- _Problem_:
Your job with the data below is to output exactly the lines from the one holding "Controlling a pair" down to the one holding "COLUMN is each", both included, and no others.

- _Provided material_:
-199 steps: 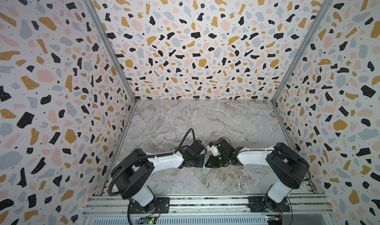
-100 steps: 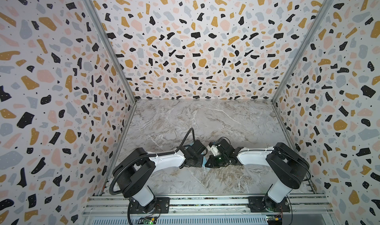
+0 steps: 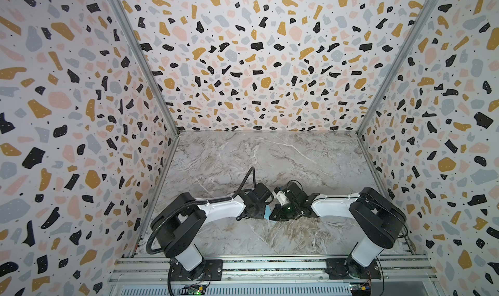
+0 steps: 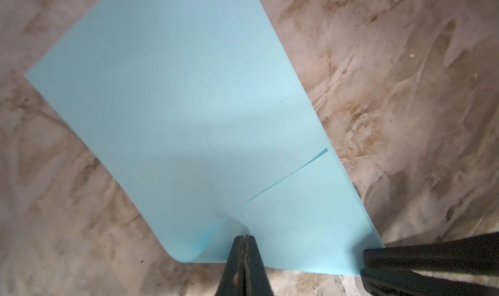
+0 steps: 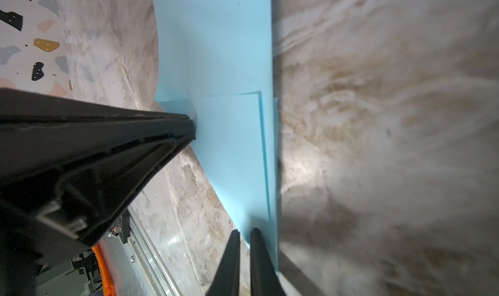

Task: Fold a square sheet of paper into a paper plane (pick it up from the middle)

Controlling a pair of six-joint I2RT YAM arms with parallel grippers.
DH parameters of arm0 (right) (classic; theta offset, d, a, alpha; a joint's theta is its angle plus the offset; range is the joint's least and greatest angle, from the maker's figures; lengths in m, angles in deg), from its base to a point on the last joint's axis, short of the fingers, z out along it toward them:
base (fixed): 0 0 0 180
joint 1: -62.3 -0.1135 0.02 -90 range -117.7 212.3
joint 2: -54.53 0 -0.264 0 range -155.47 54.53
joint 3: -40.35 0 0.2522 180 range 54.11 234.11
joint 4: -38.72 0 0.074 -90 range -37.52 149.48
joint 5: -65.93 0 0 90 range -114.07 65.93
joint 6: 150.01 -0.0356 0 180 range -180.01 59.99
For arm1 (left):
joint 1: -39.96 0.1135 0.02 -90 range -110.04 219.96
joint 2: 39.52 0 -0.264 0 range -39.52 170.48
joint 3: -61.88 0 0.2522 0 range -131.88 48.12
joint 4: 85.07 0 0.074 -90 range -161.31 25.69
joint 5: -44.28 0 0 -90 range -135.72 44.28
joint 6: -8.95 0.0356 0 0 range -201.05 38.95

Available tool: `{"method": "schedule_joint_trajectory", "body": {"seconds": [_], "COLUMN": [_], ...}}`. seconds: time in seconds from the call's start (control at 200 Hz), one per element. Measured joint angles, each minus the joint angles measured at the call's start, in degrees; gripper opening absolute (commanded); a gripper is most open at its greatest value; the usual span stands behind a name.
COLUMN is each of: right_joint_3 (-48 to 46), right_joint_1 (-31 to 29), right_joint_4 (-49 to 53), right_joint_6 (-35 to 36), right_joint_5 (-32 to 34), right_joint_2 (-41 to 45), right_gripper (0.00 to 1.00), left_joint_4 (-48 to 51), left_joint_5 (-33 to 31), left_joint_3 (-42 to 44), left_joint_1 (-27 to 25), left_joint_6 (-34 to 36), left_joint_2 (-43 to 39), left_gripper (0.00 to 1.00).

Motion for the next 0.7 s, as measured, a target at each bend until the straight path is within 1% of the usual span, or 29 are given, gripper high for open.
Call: {"method": "schedule_joint_trajectory", "body": {"seconds": [0.421, 0.701], "right_joint_3": [0.0, 0.1], "right_joint_1": [0.1, 0.1], "right_joint_4": [-0.2, -0.7], "right_joint_6": [0.1, 0.2], "right_joint_5": [-0.2, 0.0], "right_joint_2": [-0.2, -0.4], "right_gripper": [0.13, 0.13], "left_joint_4": [1.3, 2.8], "left_joint_5": [-1.9, -3.3], "left_joint_3": [-0.1, -0.1], "left_joint_1": [0.9, 2.6], "left_joint_6": [1.3, 2.9], "left_joint_2": [0.0, -0.2], "left_gripper": [0.02, 0.02]}}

- _Answer to this problem_:
Controlling a pair of six-joint I2RT YAM arms with parallel grippers.
DH parameters of arm0 (right) (classic; theta offset, d, a, alpha; a joint's theta is its angle plus the offset; range is the joint's least and greatest angle, from the maker's figures; lengths in m, angles in deg), from its base to a point on the last joint's axis, short of the fingers, z out along it toward them:
base (fixed): 0 0 0 180
joint 1: -62.3 -0.1135 0.02 -90 range -117.7 212.3
joint 2: -54.53 0 -0.264 0 range -155.47 54.53
joint 3: -40.35 0 0.2522 180 range 54.11 234.11
joint 4: -38.72 0 0.074 -90 range -37.52 149.48
joint 5: -65.93 0 0 90 range -114.07 65.93
joint 6: 150.01 -0.0356 0 180 range -180.01 59.99
For arm1 (left):
joint 1: -39.96 0.1135 0.02 -90 range -110.04 219.96
joint 2: 39.52 0 -0.264 0 range -39.52 170.48
joint 3: -61.88 0 0.2522 0 range -131.88 48.12
joint 4: 85.07 0 0.074 -90 range -161.31 25.69
joint 5: -44.28 0 0 -90 range -135.72 44.28
joint 6: -8.95 0.0356 0 0 range -201.05 38.95

Available tool: `{"method": "schedule_joint_trajectory", "body": {"seconds": [_], "COLUMN": [_], ...}}`. seconds: time in seconds from the call's start (control at 200 Hz), one per element. Measured joint angles, each minus the joint angles measured at the call's start, in degrees; gripper opening absolute (commanded); a gripper is most open at its greatest value; the usual span stands behind a name.
COLUMN is each of: right_joint_3 (-48 to 46), right_joint_1 (-31 to 29), right_joint_4 (-49 to 53), right_joint_6 (-35 to 36), right_joint_5 (-32 to 34), right_joint_2 (-41 to 45), right_gripper (0.00 to 1.00), left_joint_4 (-48 to 51), left_joint_5 (-33 to 31), left_joint_3 (-42 to 44), left_joint_1 (-27 to 25), left_joint_6 (-34 to 36), left_joint_2 (-43 to 39), left_gripper (0.00 to 1.00).

The output requires no further additions.